[[ Input material open ]]

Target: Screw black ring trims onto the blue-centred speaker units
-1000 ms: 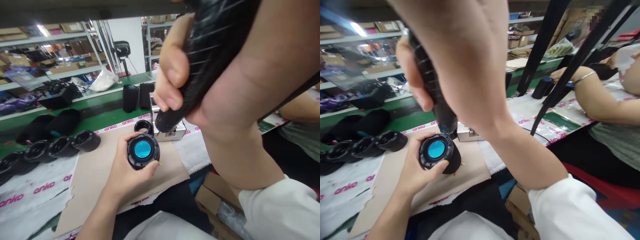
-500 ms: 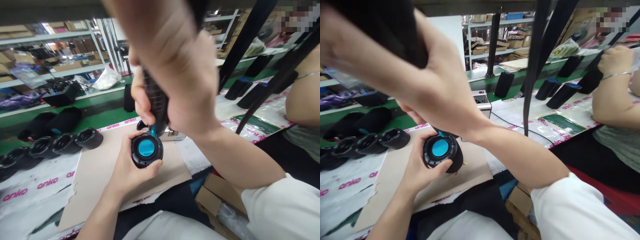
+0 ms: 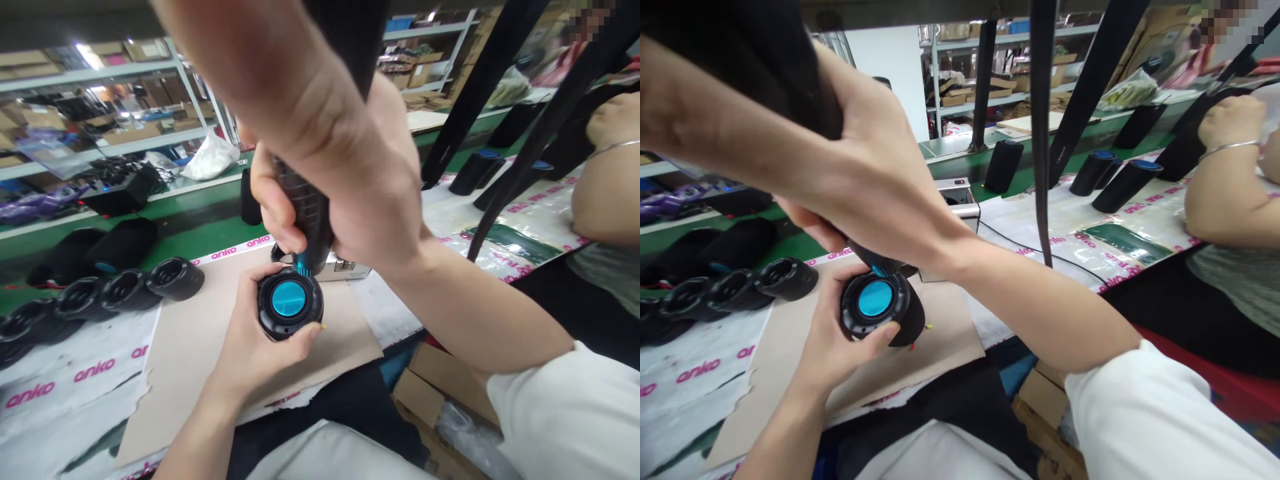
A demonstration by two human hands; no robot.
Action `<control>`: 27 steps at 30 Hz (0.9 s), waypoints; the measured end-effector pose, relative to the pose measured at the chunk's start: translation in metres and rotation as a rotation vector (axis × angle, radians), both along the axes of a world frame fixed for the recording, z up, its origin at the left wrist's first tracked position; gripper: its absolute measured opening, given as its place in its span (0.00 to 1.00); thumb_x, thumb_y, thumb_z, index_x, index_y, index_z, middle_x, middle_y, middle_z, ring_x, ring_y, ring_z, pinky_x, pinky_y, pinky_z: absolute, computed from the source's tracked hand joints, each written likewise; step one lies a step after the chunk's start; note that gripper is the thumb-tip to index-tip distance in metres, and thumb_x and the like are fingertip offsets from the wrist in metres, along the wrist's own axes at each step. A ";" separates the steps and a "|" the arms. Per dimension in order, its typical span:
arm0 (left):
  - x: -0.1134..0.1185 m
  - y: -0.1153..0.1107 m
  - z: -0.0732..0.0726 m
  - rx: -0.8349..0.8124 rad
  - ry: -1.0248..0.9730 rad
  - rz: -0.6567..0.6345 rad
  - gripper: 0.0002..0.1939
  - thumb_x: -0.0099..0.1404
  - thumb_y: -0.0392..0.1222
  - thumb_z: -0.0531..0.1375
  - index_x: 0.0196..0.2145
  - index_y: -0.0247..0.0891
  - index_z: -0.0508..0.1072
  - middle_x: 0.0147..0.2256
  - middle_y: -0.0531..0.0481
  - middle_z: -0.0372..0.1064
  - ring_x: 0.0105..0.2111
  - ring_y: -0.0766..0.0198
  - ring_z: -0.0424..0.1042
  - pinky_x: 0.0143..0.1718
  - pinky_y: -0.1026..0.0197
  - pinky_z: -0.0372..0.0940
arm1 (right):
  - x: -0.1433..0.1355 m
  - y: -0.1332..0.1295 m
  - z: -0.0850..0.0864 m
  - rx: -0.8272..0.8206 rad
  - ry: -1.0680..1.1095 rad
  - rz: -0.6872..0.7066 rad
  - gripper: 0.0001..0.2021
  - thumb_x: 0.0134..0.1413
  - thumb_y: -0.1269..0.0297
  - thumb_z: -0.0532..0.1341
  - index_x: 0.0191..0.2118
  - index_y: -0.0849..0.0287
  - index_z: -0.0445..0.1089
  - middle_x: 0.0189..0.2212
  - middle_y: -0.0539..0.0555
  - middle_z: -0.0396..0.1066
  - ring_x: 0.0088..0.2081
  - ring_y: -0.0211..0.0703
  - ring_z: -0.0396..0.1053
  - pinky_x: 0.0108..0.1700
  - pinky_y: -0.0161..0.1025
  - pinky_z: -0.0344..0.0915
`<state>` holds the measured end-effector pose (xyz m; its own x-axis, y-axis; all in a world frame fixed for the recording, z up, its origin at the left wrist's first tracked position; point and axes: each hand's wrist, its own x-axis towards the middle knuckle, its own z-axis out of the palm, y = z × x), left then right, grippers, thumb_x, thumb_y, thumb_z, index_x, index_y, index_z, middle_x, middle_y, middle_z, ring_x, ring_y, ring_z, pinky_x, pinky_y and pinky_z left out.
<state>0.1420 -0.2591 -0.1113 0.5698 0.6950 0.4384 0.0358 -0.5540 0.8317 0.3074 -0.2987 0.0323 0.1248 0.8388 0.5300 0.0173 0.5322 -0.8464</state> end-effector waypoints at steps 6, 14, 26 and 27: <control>0.002 -0.001 0.001 -0.011 0.012 0.003 0.35 0.53 0.42 0.76 0.56 0.43 0.69 0.54 0.45 0.76 0.53 0.51 0.79 0.48 0.54 0.75 | 0.035 -0.014 -0.023 0.295 0.121 -0.240 0.21 0.71 0.42 0.64 0.35 0.54 0.66 0.21 0.46 0.62 0.19 0.36 0.60 0.20 0.38 0.60; 0.002 0.003 0.000 0.021 0.009 0.009 0.35 0.52 0.42 0.77 0.55 0.43 0.69 0.54 0.44 0.76 0.56 0.50 0.79 0.48 0.55 0.75 | 0.067 0.012 -0.084 0.232 0.142 -0.510 0.26 0.55 0.41 0.76 0.28 0.53 0.64 0.16 0.45 0.63 0.15 0.37 0.59 0.17 0.41 0.53; 0.003 0.000 0.002 0.014 -0.006 0.026 0.34 0.52 0.43 0.76 0.54 0.43 0.69 0.53 0.46 0.76 0.54 0.52 0.79 0.48 0.55 0.75 | 0.061 -0.002 -0.069 0.206 0.275 -0.466 0.27 0.52 0.39 0.77 0.28 0.54 0.67 0.16 0.44 0.62 0.13 0.37 0.58 0.12 0.40 0.54; 0.003 0.000 0.002 0.019 -0.007 0.029 0.34 0.52 0.43 0.76 0.54 0.43 0.70 0.53 0.46 0.76 0.53 0.52 0.80 0.48 0.55 0.75 | 0.060 -0.002 -0.066 0.253 0.269 -0.496 0.25 0.53 0.40 0.77 0.29 0.55 0.69 0.17 0.45 0.62 0.14 0.37 0.58 0.13 0.40 0.54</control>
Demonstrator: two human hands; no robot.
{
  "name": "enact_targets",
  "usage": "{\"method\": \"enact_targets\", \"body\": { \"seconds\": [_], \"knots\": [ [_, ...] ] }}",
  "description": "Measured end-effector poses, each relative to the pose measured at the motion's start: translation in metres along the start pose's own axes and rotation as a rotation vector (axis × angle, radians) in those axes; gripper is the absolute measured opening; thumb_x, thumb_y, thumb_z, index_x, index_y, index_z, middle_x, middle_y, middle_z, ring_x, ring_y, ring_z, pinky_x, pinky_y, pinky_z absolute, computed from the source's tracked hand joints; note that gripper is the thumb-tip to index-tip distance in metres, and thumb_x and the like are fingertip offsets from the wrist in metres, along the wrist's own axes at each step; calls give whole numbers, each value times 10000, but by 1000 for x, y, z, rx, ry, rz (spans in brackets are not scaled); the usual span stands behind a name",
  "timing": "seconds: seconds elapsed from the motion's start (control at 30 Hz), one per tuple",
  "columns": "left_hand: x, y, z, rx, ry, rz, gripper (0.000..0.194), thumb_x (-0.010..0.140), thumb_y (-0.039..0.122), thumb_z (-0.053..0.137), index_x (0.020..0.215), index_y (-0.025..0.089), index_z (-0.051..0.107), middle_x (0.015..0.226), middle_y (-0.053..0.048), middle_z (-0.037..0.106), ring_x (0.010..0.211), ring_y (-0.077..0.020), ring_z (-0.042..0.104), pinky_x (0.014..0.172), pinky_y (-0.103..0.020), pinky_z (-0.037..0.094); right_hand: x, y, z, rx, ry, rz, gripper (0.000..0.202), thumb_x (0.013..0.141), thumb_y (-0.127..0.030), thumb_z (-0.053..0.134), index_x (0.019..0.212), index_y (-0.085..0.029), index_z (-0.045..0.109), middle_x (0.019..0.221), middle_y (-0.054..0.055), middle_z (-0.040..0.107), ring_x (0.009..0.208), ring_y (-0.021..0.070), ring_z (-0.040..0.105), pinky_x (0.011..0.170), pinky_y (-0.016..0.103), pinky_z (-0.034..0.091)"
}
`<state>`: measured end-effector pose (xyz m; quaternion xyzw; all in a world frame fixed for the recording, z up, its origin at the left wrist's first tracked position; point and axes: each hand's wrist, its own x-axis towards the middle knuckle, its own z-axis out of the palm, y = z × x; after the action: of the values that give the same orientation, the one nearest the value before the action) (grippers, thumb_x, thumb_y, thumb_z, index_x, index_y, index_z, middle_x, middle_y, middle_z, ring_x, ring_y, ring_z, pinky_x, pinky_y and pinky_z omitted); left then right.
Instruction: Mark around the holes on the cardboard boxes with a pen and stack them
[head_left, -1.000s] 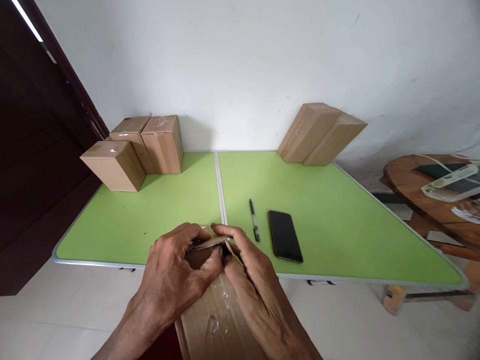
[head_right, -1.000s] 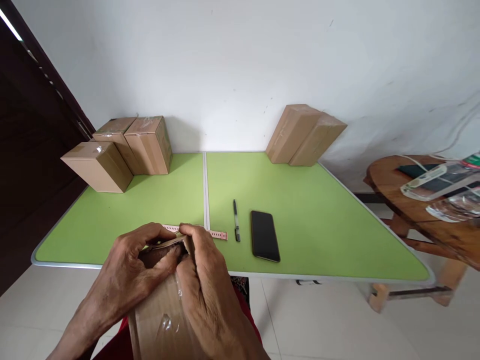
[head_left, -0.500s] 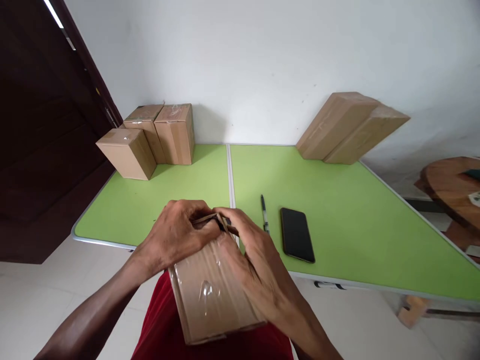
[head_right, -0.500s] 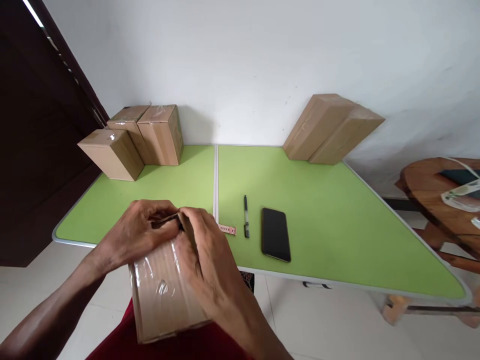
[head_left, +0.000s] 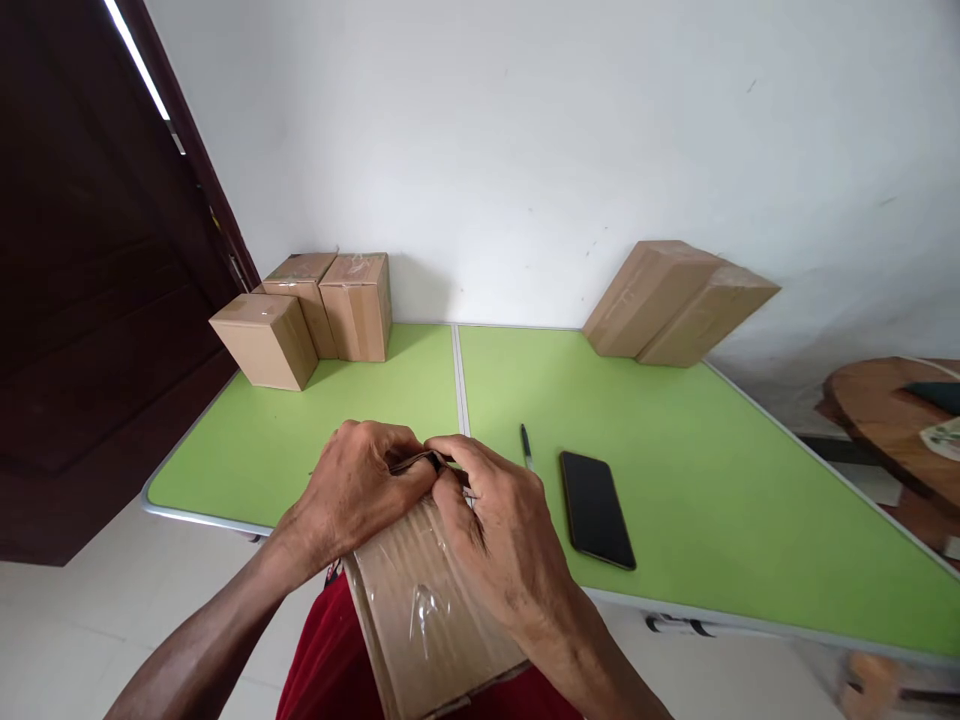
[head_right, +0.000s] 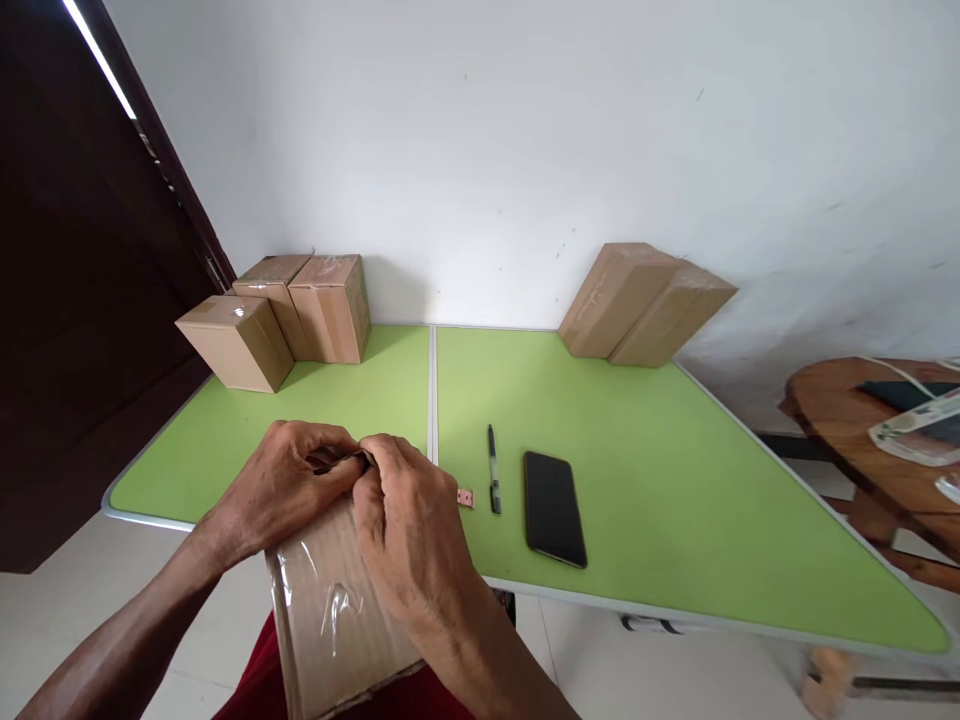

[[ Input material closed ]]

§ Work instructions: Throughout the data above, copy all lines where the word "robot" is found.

§ Reply to the task:
A demonstration by two human hands; no robot.
Demonstrator: two human hands; no robot.

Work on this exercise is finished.